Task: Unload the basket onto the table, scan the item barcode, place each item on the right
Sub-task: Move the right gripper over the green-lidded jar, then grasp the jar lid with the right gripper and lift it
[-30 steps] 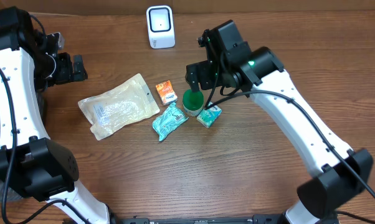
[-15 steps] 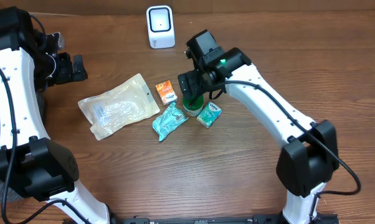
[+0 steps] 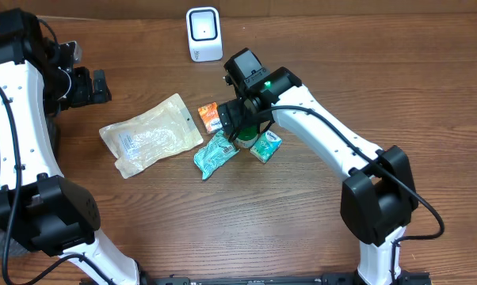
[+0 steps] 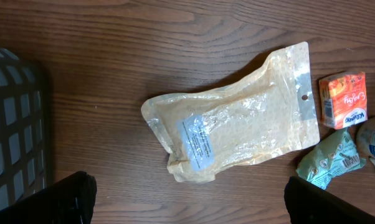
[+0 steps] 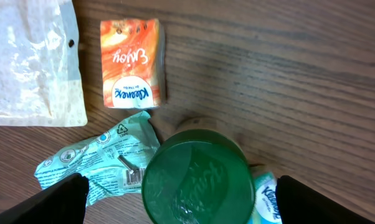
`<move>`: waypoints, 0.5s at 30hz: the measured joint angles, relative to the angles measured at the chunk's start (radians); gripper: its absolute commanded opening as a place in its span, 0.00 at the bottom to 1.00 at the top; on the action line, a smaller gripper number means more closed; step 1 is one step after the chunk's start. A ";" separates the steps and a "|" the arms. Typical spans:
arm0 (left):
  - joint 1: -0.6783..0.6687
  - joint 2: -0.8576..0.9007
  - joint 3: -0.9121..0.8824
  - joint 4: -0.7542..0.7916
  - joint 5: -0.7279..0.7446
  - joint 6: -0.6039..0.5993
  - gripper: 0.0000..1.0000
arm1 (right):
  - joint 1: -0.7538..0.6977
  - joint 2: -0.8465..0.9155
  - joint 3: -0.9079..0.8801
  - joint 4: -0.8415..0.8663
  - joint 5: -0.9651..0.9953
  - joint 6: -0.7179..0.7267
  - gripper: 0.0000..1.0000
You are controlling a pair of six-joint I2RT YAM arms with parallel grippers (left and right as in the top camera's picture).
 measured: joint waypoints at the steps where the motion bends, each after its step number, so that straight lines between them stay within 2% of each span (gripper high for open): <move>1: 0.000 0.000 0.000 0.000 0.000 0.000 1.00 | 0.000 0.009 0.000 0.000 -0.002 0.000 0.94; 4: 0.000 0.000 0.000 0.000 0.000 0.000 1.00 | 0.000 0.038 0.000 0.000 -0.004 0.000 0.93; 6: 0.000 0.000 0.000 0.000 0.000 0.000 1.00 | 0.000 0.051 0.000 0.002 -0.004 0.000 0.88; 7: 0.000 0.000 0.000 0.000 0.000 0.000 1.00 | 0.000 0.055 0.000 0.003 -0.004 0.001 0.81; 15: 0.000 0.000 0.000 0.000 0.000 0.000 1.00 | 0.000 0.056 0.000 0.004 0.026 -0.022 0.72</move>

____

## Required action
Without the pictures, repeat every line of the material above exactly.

## Result
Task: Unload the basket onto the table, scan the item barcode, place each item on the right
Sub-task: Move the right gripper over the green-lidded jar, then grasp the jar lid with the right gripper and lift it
[-30 steps] 
[-15 steps] 
[+0 steps] 
[+0 steps] 
[+0 steps] 
`<move>`: waypoints, 0.5s at 30hz: the measured joint angles, relative to the angles measured at the chunk's start (radians); gripper: its absolute commanded opening as a place in its span, 0.00 at the bottom to 1.00 at the top; on the action line, a smaller gripper number means more closed; step 1 is one step after the chunk's start. A ";" separates the steps and a "|" the arms. Typical spans:
arm0 (left):
  - joint 1: -0.6783..0.6687
  - joint 2: -0.8576..0.9007
  - joint 3: -0.9121..0.8824
  - joint 4: -0.7542..0.7916
  - joint 5: -0.7279..0.7446
  - joint 6: -0.6039..0.5993
  - gripper: 0.0000..1.0000
arm1 (right):
  - joint 1: -0.7538..0.6977
  - joint 2: -0.8465..0.9155
  - joint 3: -0.9079..0.8801
  - joint 4: -0.8415..0.8663
  - joint 5: -0.9651..0.9953
  - joint 6: -0.7179..0.7267
  - gripper: 0.0000..1.0000
You are controlling a pair of six-joint I2RT YAM arms with parallel grippers (left and right as in the top camera's picture).
 measured: joint waypoints at the steps where the motion bends, each after its step number, so that straight lines between them stay within 2% of each span (gripper high for open): <move>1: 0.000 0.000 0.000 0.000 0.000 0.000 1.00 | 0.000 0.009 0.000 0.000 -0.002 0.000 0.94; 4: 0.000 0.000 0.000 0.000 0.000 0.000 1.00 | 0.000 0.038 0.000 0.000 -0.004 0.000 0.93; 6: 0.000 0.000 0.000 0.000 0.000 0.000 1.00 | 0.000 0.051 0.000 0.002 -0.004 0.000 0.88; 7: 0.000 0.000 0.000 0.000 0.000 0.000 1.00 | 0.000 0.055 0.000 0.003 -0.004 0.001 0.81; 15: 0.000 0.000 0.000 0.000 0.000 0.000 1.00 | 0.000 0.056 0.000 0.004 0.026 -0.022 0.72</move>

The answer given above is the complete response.